The first Joe Tip I have is guaranteed to save you money. Let me ask you this: How many times have you forgotten you wallet or needed a buddy of yours to loan you $5 for something? Say you’re grabbing breakfast or don’t have cash for a cover charge or whatever.

Anyway, whenever that person presents you with that sum of cash/services, you simply respond with “Thanks man, we’ll just call it even.” Why? Because now you have that person thinking something like “Wait, did I owe him money?”

There are two possible outcomes that could manifest from this situation, and I will provide two possible solutions. The first outcome is that the person questions you on why they owe you money, to which you completely brush off the question and express something “Nah dude, it’s whatever. Just forget about it.” If they persist, just keep letting them know it’s really not a big deal at all. If they shrug it off, you pay them back the $5, but more often than none, that puts the leverage back on your side of the court for the next negotiation.

The second outcome is that person—in an attempt to not sound like a poor, forgetful friend—just accepts the fact that they probably owe you money and you eat for free that morning.

The second JOE TIP I have for you today is to capitalize on the influential capacity of the phrase “Nah dude, look it up…”

As a genius, I get in a lot of arguments. One of the things I’ve noticed in contemporary debate is that most arguments devolve to the point where both parties are just arguing complete and utter nonsense. Facts blend into fiction, and this where you start to implement this Joe Tip.

When you reach this point of an argument, feel free to say whatever it takes to cement your argument—whether it’s factual or not—as long as you follow it up with “Nah dude, look it up…”

Why? Because, well, NOBODY EVERY LOOKS IT UP.

It can be anything. I could sit there and assert that women, contrary to popular belief, actually have smaller brains. You disagree? Nah dude, look it up…

If you say it forcefully enough, no one will question you on it. Essentially, I’m just capitalizing on our society’s inclination to favor convenience in favor of research.

I was in Boston a couple weeks ago and there’s this place within rock-throwing distance of Fenway Park called Lucky Strike. Essentially, it’s mid 20-year-old, degenerate male kryptonite. Just three floors of beer, bowling, billiards, and bitches (I’m sure male dogs are also allowed in). For our Chicago readers, think Sluggers, only with less batting cages and more assholes wearing backwards Polo hats and alternately colored, Rajon Rondo jerseys from 2012.

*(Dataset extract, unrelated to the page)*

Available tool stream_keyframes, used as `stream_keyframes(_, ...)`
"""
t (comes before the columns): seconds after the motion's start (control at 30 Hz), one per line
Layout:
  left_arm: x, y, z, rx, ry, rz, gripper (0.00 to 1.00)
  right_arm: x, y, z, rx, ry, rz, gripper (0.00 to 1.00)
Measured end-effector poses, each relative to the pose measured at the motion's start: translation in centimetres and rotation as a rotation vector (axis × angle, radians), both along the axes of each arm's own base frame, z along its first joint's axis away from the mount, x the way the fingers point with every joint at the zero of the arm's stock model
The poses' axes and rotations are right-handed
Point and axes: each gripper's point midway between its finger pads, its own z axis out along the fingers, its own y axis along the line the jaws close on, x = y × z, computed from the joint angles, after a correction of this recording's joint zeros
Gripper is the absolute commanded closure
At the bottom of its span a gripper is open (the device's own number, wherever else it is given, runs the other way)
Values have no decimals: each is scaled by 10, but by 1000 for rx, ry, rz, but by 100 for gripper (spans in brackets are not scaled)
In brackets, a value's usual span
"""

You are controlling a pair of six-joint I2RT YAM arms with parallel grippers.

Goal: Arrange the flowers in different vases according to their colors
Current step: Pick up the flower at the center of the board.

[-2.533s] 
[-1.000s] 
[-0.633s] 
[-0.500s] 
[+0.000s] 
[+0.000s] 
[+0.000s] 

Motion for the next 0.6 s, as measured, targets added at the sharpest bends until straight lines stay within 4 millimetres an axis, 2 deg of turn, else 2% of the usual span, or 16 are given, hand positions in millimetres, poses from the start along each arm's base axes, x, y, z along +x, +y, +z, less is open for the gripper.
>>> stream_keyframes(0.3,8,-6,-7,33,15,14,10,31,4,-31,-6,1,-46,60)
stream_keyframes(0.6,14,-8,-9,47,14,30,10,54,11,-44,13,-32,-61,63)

The place is dope, but more importantly, we need to discuss what’s going on outside this place. In New England, it’s about -50 degrees out; however, it’s refreshing to see that us New Englanders still put a premium on occupational integrity.

We like to talk a lot about heroes in our society. All you need to do is check the box offices numbers or attend an armed forced fundraiser to understand this: we love Superheroes. That said, the real heroes in our society don’t dawn capes or station themselves in the Middle East; the real heroes are the sausage cart vendors that await the flocks of drunk twenty-somethings on the excursions from the bar at 2 AM in the morning. Do your part—buy a dog.